Dick Fishel

Profile
- Position: Back

Personal information
- Born: September 19, 1909 New York, New York
- Died: August 12, 1972 (aged 62) Los Angeles, California
- Listed height: 5 ft 9 in (1.75 m)
- Listed weight: 190 lb (86 kg)

Career information
- High school: Morris (Bronx, New York)
- College: Syracuse

Career history
- Brooklyn Dodgers (1933–1934);

= Dick Fishel =

American football player (1909–1972)

Richard W. Fishel (September 19, 1909 – August 12, 1972) was an American football player.

Fishel was born in New York, New York, in 1909. He played college football as a fullback and quarterback for the Syracuse Orange football teams from 1930 to 1932.

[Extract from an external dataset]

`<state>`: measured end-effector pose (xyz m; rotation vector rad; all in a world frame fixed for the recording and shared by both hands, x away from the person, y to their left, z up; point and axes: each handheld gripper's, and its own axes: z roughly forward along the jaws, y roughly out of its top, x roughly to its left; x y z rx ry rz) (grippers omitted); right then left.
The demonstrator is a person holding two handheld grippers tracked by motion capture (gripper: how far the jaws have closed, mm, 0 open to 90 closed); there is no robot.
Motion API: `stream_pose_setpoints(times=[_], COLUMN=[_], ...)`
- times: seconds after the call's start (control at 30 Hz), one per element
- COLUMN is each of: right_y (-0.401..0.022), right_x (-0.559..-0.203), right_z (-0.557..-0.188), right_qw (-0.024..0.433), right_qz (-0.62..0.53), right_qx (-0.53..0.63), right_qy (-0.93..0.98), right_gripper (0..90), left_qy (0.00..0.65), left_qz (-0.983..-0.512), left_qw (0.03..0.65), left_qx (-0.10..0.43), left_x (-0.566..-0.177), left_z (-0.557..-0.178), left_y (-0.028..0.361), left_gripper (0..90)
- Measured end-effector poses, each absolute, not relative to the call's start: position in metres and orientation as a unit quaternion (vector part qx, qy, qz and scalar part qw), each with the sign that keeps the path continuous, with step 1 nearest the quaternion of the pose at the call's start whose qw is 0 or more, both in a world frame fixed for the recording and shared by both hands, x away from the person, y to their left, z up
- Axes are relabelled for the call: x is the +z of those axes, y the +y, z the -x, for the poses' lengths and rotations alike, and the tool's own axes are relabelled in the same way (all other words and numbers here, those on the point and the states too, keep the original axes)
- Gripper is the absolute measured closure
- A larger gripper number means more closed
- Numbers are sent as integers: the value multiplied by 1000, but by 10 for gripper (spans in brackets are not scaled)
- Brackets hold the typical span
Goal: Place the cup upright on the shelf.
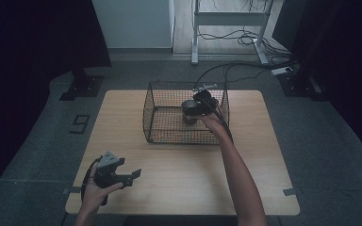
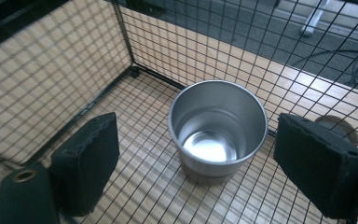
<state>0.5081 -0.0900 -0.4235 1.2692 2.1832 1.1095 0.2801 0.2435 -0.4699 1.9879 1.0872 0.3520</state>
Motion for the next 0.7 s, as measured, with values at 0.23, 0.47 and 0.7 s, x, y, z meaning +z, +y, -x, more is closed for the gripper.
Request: stream_pose_setpoints(times=[0.23, 0.47, 0.7], right_y=[-100, -119, -143], right_x=[-411, -407, -413], right_z=[-476, -449, -415], right_qw=[193, 204, 217], right_qz=[-435, -421, -408], right_qx=[422, 439, 457], right_qy=[772, 767, 760], right_gripper=[154, 169, 190], left_qy=[430, 427, 426], left_qz=[-792, -794, -797], left_qw=[410, 409, 405], left_qx=[141, 141, 139], left_x=[-470, -470, -472], left_z=[-280, -279, -280], left_y=[241, 239, 236], left_gripper=[151, 152, 152])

Fishel also played professional football in the National Football League (NFL) as a fullback and wingback for the Brooklyn Dodgers. He appeared in tn NFL games, two as a starter, during the 1933 and 1934 seasons. He had 22 carries for 61 yards and a touchdown. He also completed three of seven passes for 50 yards with one interception. He also played for the Bay Parkway team in 1934.

After his playing career ended, Fishel became a "pioneer in radio and television sports announcing." He later operated an advertising and promotions firm and also served as a director of the North American Hotel Corp. He died in August 1972 at age 52 in Hollywood, Los Angeles, California.